Adding 100g of tetrachlorohydroquinone, 200mL of dichloromethane, 1g of ferric trichloride and 10g of tetrabutylammonium bromide into a reactor, uniformly stirring, controlling the temperature to be 10 ℃, dropwise adding 1500mL of 5 wt% hydrogen peroxide, and reacting for 1h at 10 ℃; filtering the obtained product system to obtain a filter cake which is a crude tetrachlorobenzoquinone product, washing the filter cake with water, and drying at 60 ℃ for 10 hours to obtain a tetrachlorobenzoquinone refined product; standing and layering the filtrate, separating an organic layer (namely dichloromethane), and directly applying the organic layer as a solvent to the next batch production, wherein the method comprises the following steps:

adding 100g of tetrachlorohydroquinone and an organic layer separated from the filtrate of the previous batch into a reactor, adding 10mL of dichloromethane, 1g of ferric trichloride and 10g of tetrabutylammonium bromide, uniformly stirring, controlling the temperature to be 10 ℃, dropwise adding 1500mL of hydrogen peroxide with the concentration of 5 wt%, and reacting for 1h at 10 ℃; filtering the obtained product system to obtain a filter cake which is a crude tetrachlorobenzoquinone product, washing the filter cake with water, and drying at 60 ℃ for 10 hours to obtain a tetrachlorobenzoquinone refined product; standing the filtrate for layering, separating an organic layer (namely dichloromethane), and directly applying the organic layer as a solvent to the next batch production.

The above operation was repeated, and the organic layer separated from the filtrate was used for a total of 50 times.

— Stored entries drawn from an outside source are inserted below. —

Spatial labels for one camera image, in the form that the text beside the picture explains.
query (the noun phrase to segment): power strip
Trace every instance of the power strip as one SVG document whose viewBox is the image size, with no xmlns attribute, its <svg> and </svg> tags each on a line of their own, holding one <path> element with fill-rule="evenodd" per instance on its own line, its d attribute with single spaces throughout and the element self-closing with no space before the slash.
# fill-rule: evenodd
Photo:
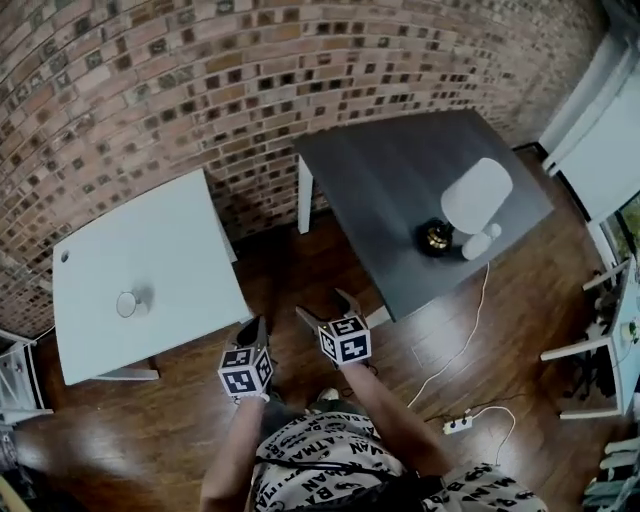
<svg viewBox="0 0 640 512">
<path fill-rule="evenodd" d="M 473 416 L 465 416 L 464 418 L 457 418 L 453 421 L 447 421 L 442 428 L 443 432 L 447 435 L 455 434 L 456 432 L 462 432 L 463 430 L 470 429 L 473 426 Z"/>
</svg>

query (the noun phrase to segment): white table
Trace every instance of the white table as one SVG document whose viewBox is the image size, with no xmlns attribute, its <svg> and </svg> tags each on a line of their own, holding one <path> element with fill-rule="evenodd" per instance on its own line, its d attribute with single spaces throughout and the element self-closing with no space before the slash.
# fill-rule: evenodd
<svg viewBox="0 0 640 512">
<path fill-rule="evenodd" d="M 620 299 L 611 329 L 606 336 L 554 350 L 547 350 L 540 355 L 540 359 L 543 361 L 550 361 L 600 347 L 607 347 L 609 350 L 616 389 L 616 407 L 564 411 L 560 414 L 560 418 L 566 420 L 604 418 L 626 414 L 629 409 L 629 405 L 633 400 L 633 392 L 640 376 L 640 344 L 632 345 L 627 342 L 621 334 L 621 327 L 634 318 L 640 317 L 640 286 L 636 281 L 637 269 L 637 262 L 635 258 L 631 257 L 626 262 L 589 281 L 582 287 L 586 291 L 623 272 Z"/>
<path fill-rule="evenodd" d="M 202 169 L 61 241 L 53 302 L 65 382 L 157 379 L 154 370 L 123 367 L 249 319 L 231 259 Z M 146 315 L 118 314 L 128 291 L 144 299 Z"/>
</svg>

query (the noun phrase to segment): brick wall
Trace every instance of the brick wall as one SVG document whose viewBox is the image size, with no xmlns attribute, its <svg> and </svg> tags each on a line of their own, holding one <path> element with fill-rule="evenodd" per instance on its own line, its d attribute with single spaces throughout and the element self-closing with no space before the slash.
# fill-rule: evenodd
<svg viewBox="0 0 640 512">
<path fill-rule="evenodd" d="M 0 5 L 0 326 L 25 335 L 53 245 L 132 197 L 204 167 L 237 239 L 295 218 L 304 132 L 474 108 L 530 142 L 603 35 L 591 0 Z"/>
</svg>

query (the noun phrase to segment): window
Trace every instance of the window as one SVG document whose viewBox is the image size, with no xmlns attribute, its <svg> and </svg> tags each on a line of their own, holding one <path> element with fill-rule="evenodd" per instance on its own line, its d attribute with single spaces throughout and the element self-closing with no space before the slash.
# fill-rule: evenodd
<svg viewBox="0 0 640 512">
<path fill-rule="evenodd" d="M 637 254 L 640 247 L 640 193 L 611 215 L 603 224 L 604 233 L 618 262 Z"/>
</svg>

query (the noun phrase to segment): table top
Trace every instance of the table top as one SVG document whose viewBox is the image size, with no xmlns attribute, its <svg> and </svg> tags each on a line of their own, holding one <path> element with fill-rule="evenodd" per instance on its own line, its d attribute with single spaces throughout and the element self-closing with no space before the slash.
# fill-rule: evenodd
<svg viewBox="0 0 640 512">
<path fill-rule="evenodd" d="M 552 210 L 534 177 L 472 110 L 336 128 L 300 137 L 295 146 L 393 320 L 452 290 Z M 473 261 L 453 252 L 425 256 L 414 239 L 416 228 L 433 217 L 444 219 L 442 192 L 482 157 L 500 163 L 513 180 L 513 191 L 492 219 L 502 235 Z"/>
<path fill-rule="evenodd" d="M 623 413 L 629 409 L 633 400 L 633 393 L 640 375 L 640 346 L 632 345 L 622 337 L 621 327 L 625 323 L 640 317 L 640 285 L 636 280 L 638 265 L 635 258 L 629 258 L 629 264 L 622 274 L 621 297 L 611 326 L 610 336 L 613 339 L 615 355 L 614 372 L 618 372 L 620 379 L 617 392 L 618 405 Z"/>
<path fill-rule="evenodd" d="M 249 317 L 221 230 L 200 169 L 57 244 L 53 301 L 65 382 L 116 370 Z M 116 301 L 132 290 L 144 297 L 148 313 L 122 318 Z"/>
</svg>

The purity and yield of the chloranil competitive product obtained from each batch are shown in table 1. As can be seen from Table 1, the organic layer separated from the filtrate was applied for 50 times, and the purity and yield of the refined tetrachlorobenzoquinone product were still high, which could meet the actual production requirements.

TABLE 1 purity and yield of Fine tetrachlorobenzoquinone products obtained in each batch

The foregoing is only a preferred embodiment of the present invention, and it should be noted that, for those skilled in the art, various modifications and decorations can be made without departing from the principle of the present invention, and these modifications and decorations should also be regarded as the protection scope of the present invention.